Olivia subito dopo la scuola ha fatto una scelta. Non voleva studiare, non voleva girare il mondo, non voleva trovare l’amore. Olivia cercava un posticino dove stare per essere Olivia, e lo ha trovato proprio come il suo nome.
Olivia aveva un lavoro. Faceva una cosa banale, e come tutte le cose banali era una cosa perfetta e giusta. Olivia metteva l’olio nei bandoni, nelle saracinesche e in tutti quei meccanismi di ferro arrugginito. Per questo motivo Olivia dal primo giorno di lavoro divenne Olivia, per tutti. Perché metteva l’olio.
Olivia la conoscevano tutti in città, soprattutto in centro. Metteva l’olio a tutti i negozi. Com’era simpatica Olivia. Rideva sempre. Girava a bordo di quel vecchio motorino a cui aveva attaccato un cassone con tutti i suoi attrezzi.
Era precisa Olivia. Si era informata e cercava sempre di fare del suo meglio. Quando le facevano i complimenti arrossiva sempre e poi diceva: “Ma io non sono mica Gesù, non trasformo l’acqua in vino, semmai in olio, io sono Olivia” e rideva. Come rideva Olivia.
Non era identica a nessuno Olivia.
Adesso il motorino di Olivia non gira più per il centro con il suo permesso speciale del comune. Adesso i negozi hanno nuove serrande auto-lubrificate. Hanno una scatoletta che rilascia l’olio automaticamente ogni tot di tempo. Basta riempire quella e per farlo basta chiunque.

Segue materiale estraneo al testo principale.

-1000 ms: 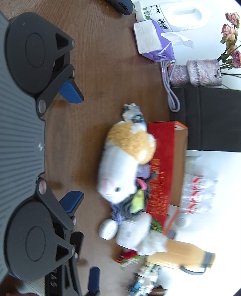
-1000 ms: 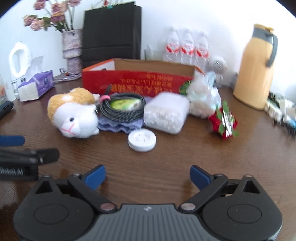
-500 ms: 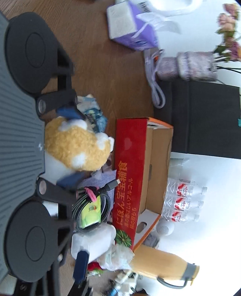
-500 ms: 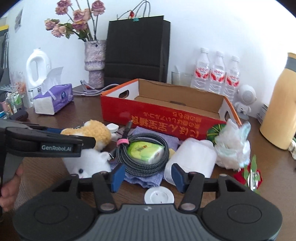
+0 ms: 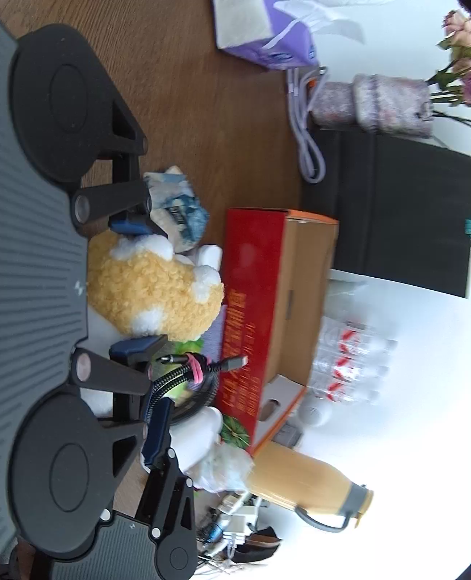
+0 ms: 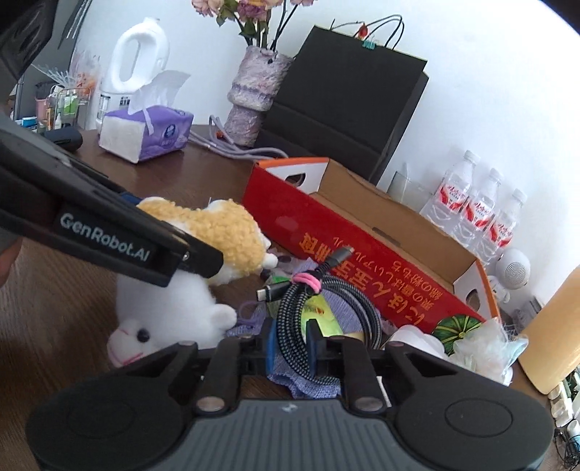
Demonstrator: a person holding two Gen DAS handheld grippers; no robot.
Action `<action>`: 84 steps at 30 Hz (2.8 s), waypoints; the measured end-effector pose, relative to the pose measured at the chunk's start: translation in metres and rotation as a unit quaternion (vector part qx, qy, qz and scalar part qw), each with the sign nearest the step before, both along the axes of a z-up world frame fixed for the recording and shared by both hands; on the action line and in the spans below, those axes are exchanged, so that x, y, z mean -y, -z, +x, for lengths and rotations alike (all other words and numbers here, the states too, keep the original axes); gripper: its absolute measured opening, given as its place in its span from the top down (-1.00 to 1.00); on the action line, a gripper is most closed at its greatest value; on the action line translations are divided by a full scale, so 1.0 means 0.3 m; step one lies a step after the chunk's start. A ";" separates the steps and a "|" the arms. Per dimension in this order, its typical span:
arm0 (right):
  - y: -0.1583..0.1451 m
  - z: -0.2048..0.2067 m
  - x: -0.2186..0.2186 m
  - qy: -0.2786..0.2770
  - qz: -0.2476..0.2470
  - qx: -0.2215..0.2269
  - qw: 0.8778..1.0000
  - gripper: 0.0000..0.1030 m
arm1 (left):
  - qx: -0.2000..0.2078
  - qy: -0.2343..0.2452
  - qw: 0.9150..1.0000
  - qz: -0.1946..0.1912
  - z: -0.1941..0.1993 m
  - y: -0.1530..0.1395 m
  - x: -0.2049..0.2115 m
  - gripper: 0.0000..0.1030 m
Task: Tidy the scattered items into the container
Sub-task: 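Grasp the plush guinea pig with the left tool while the right tool grasps the braided cable, then carry the plush toy with the left tool into the box while the right tool carries the cable there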
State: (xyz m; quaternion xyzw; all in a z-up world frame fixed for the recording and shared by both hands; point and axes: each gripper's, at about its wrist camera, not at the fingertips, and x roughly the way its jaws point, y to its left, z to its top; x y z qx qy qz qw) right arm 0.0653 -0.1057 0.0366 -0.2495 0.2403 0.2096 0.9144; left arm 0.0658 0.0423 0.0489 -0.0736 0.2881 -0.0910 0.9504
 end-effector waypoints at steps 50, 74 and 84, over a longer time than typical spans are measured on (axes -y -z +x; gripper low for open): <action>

Adesso non serve più Olivia. Olivia infatti non c’è più. E il suo mondo è scomparso. Non c’è più il suo quaderno con le scadenza da rispettare, non c’è più il motorino da riparare, non c’è più il permesso speciale del comune per passare in centro, non c’è neanche il suo sorriso.
Adesso Olivia è tornata ad essere quella di prima, quella che si chiamava in quel modo che nessuno ricorda. Nessuno più la chiama Olivia, nessuno più la chiama.
Adesso ha saputo che lei è identica alle altre persone. Identica a quelli che ancora si stanno cercando, che cercano il proprio mondo in cui riconoscersi, che cercano la propria identità. Lei però l’aveva trovata tra l’olio su cui scivolare e le strade da percorrere ogni giorno. Lei era Olivia.